ÉTUDES ET ENTREPRENEURIAT: La double vie de certains Étudiants béninois
En plus d’affronter les bancs de l’université, ils ont fait le pari du monde des affaires. Vêtements, tissus, produits cosmétiques ou petits services : ces jeunes étudiants vendent un peu de tout pour générer leurs propres revenus. Une double réalité de plus en plus courante au sein de la jeunesse universitaire.
Qu’est-ce qui pousse ces jeunes à embrasser l’entrepreneuriat si tôt ? Les motivations sont multiples :
Faire face au manque de moyens financiers,
Couvrir leurs dépenses personnelles sans dépendre des parents,
Nourrir une passion précoce pour le commerce.
C’est précisément ce dernier point qui a guidé Déodora Allogbé, étudiante en deuxième année de Lettres Modernes à l’Université de Parakou et vendeuse de tissus. « C’est depuis le cours primaire que j’ai commencé à entreprendre avec ma grand-mère. Les week-ends, j’allais l’aider au marché », confie-t-elle.

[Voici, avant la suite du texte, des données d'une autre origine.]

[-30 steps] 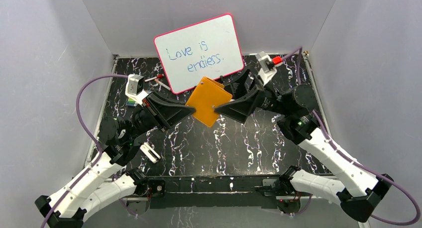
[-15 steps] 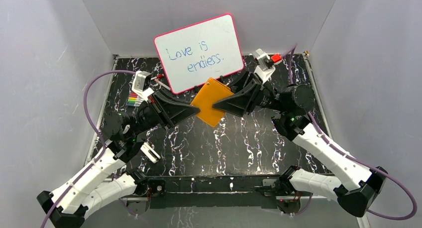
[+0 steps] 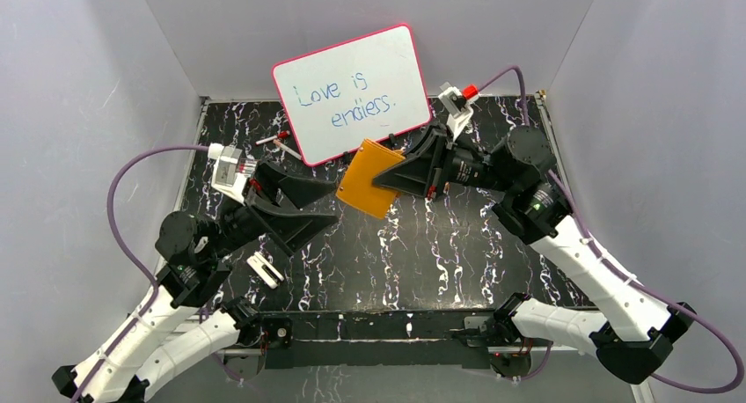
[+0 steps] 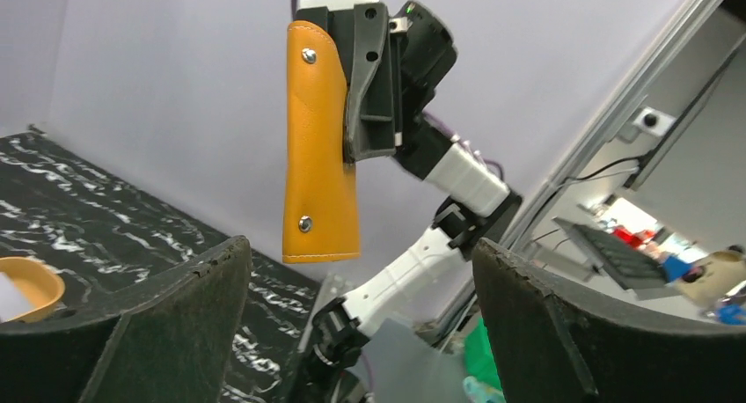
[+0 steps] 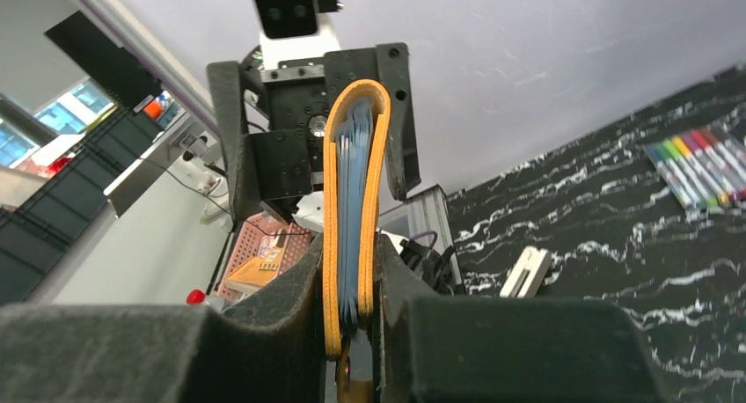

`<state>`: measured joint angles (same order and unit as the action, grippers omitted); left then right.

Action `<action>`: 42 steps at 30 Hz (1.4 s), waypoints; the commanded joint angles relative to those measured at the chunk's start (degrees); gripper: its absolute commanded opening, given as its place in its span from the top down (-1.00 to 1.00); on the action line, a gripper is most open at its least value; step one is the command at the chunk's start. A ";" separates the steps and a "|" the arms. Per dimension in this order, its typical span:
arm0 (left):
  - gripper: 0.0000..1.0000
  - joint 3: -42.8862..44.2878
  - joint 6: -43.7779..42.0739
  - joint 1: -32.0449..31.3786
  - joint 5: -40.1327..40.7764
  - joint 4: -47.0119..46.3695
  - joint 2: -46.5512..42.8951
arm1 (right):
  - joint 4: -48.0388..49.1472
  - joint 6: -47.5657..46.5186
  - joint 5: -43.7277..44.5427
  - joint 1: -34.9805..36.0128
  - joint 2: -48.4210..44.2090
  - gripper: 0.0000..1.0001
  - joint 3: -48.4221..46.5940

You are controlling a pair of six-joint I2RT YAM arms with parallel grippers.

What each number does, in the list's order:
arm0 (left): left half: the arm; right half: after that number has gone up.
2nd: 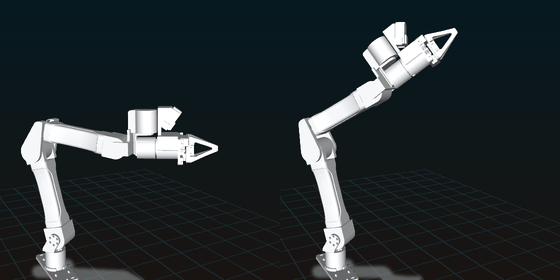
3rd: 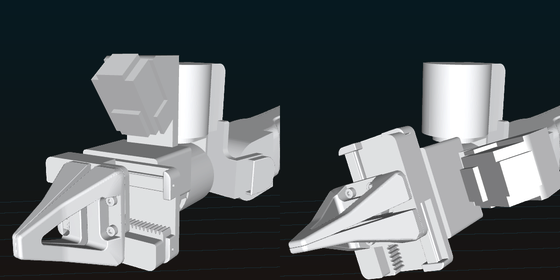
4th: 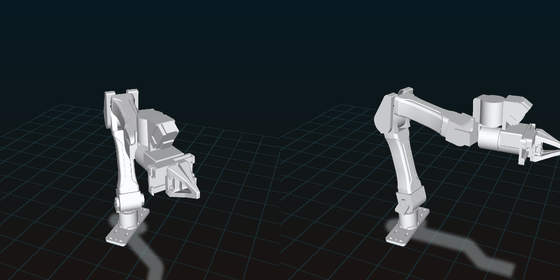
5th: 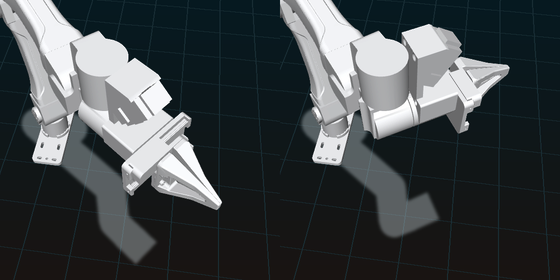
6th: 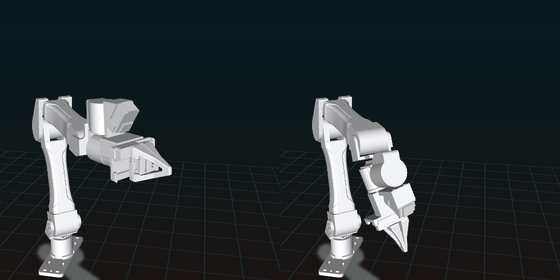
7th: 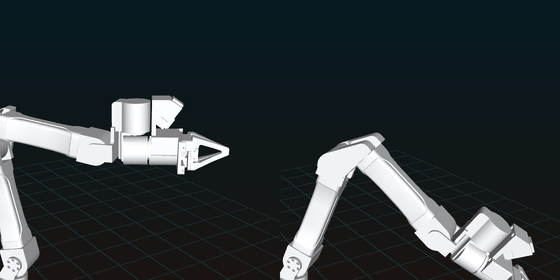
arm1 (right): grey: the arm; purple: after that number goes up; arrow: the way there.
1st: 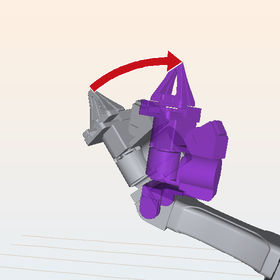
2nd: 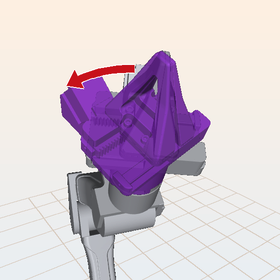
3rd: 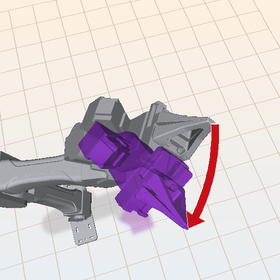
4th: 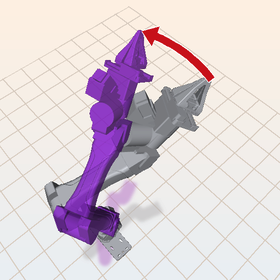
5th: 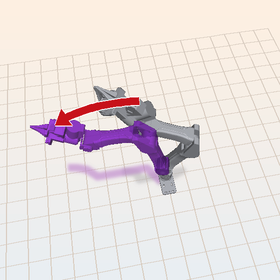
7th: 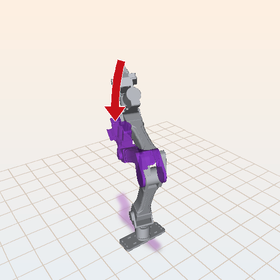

Une immersion précoce soutenue par un déclic très pragmatique : l’amour de l’autonomie financière. Mais au-delà des histoires individuelles, la quête d’indépendance reste le dénominateur commun de toute cette génération d’étudiants-entrepreneurs.
Mener de front diplôme universitaire et activité économique s’apparente souvent à un numéro d’équilibriste. Alors, comment réussir à jongler entre les amphis et les affaires ?
Pour Déodora, le secret réside dans une gestion stricte du temps et le respect des priorités :
La présence en cours : Suivre les enseignements reste la priorité durant la semaine.
Le temps précieux des pauses : Exploiter les heures creuses et les week-ends pour prospecter et vendre. « Quand tu aimes ce que tu fais et que l’activité est rentable, tu trouves naturellement le moyen de t’organiser », résume-t-elle avec assurance.
Entre passion, rigueur et recherche de gain, ces étudiants prouvent qu’il est possible de préparer son diplôme tout en construisant, dès aujourd’hui, son autonomie de demain.